■ Task requirements ■
Without including the pictures, copy out every line below.

----- Recorded information -----

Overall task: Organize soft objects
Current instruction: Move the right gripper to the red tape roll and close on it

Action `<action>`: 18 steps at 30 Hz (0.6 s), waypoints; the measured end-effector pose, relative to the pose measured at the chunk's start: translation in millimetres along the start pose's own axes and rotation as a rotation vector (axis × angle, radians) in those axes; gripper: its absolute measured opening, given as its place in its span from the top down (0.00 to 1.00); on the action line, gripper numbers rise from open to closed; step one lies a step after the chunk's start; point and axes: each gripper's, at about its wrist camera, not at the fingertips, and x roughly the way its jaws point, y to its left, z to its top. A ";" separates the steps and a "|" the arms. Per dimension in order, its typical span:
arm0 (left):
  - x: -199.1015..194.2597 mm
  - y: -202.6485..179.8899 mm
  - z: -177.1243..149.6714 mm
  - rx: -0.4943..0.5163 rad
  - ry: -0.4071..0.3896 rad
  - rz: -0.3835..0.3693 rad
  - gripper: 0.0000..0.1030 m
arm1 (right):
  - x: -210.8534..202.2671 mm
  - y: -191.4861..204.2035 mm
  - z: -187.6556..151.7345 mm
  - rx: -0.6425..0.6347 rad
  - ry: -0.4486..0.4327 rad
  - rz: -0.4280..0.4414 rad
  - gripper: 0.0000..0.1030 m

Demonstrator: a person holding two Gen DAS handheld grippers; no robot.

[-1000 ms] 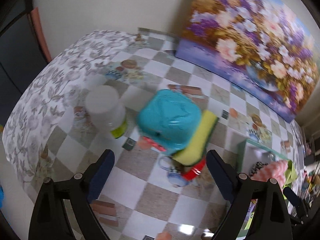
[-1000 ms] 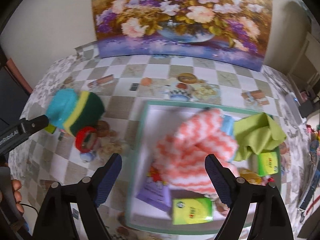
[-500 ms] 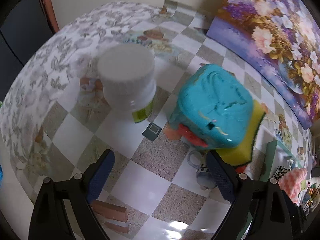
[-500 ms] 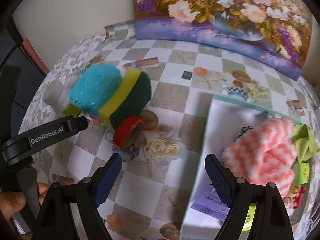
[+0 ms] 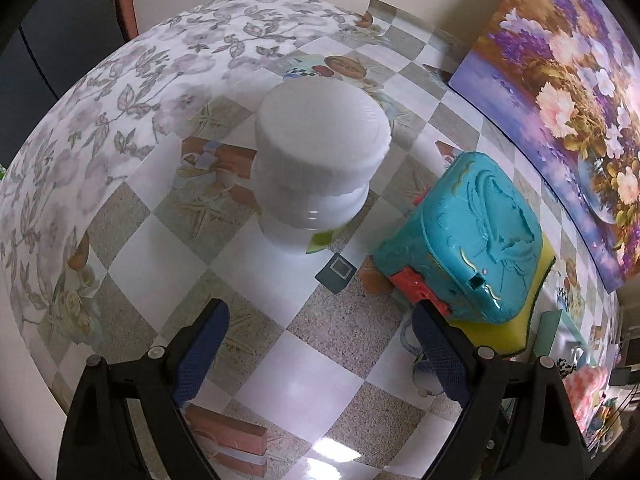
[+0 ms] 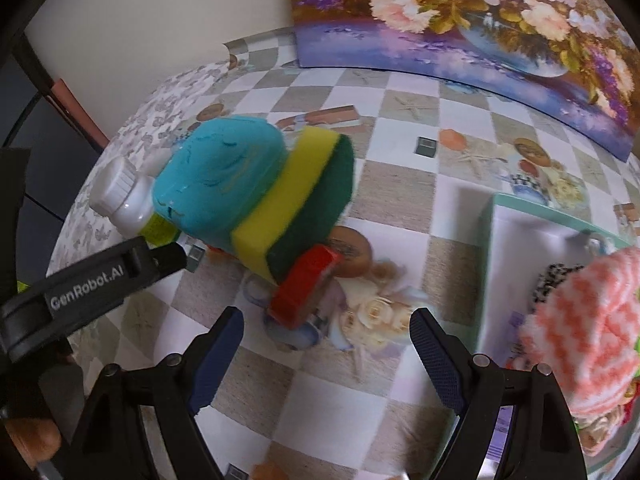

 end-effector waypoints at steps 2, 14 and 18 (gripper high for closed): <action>-1.1 0.8 0.3 -0.006 -0.002 -0.001 0.10 | 4.2 4.5 0.3 -0.014 0.003 -0.002 0.16; -3.8 0.9 0.1 -0.008 -0.011 -0.013 0.10 | 12.9 13.4 0.1 -0.043 -0.003 0.048 0.61; -5.8 -0.7 -0.1 -0.006 -0.012 -0.023 0.10 | 12.7 13.0 -0.4 -0.042 0.001 0.072 0.77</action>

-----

■ Task output ■
Overall task: Organize soft objects
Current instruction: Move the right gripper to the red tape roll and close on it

Action `<action>`: 18 steps at 30 Hz (0.6 s), waypoints; the measured end-effector pose, relative to the pose measured at the chunk's start: translation in millimetres along the start pose's own axes and rotation as a rotation vector (axis × angle, radians) in those axes; gripper: its absolute measured opening, given as its place in its span from the top down (0.00 to 1.00); on the action line, gripper numbers rise from open to closed; step one lies a step after the chunk's start; point and axes: each gripper's, at about its wrist camera, not at the fingertips, and x roughly the way its jaws point, y to its left, z to its top. A ";" separates the steps and a "|" the arms. Per dimension in order, its typical span:
arm0 (left):
  - x: -199.1015..194.2597 mm
  - y: -202.6485..179.8899 mm
  - z: -177.1243..149.6714 mm
  - rx: -0.4943..0.5163 rad
  - ry: -0.4071..0.3896 rad
  - rz: -0.3835..0.3693 rad
  - gripper: 0.0000..0.1030 m
arm1 (right):
  - x: -210.8534..202.2671 mm
  - y: -191.4861..204.2035 mm
  - z: -187.6556..151.7345 mm
  - rx: -0.6425..0.6347 rad
  - ry: -0.4486..0.4327 rad
  - rz: -0.4280..0.4414 rad
  - gripper: 0.0000..0.1030 m

Demonstrator: a person holding two Gen DAS handheld grippers; no robot.

[-1000 ms] 
[-1000 ms] 
[-500 ms] 
[-500 ms] 
[+0 ms] 
[+0 ms] 

 end-effector waypoints at steps 2, 14 and 18 (gripper high for closed): <action>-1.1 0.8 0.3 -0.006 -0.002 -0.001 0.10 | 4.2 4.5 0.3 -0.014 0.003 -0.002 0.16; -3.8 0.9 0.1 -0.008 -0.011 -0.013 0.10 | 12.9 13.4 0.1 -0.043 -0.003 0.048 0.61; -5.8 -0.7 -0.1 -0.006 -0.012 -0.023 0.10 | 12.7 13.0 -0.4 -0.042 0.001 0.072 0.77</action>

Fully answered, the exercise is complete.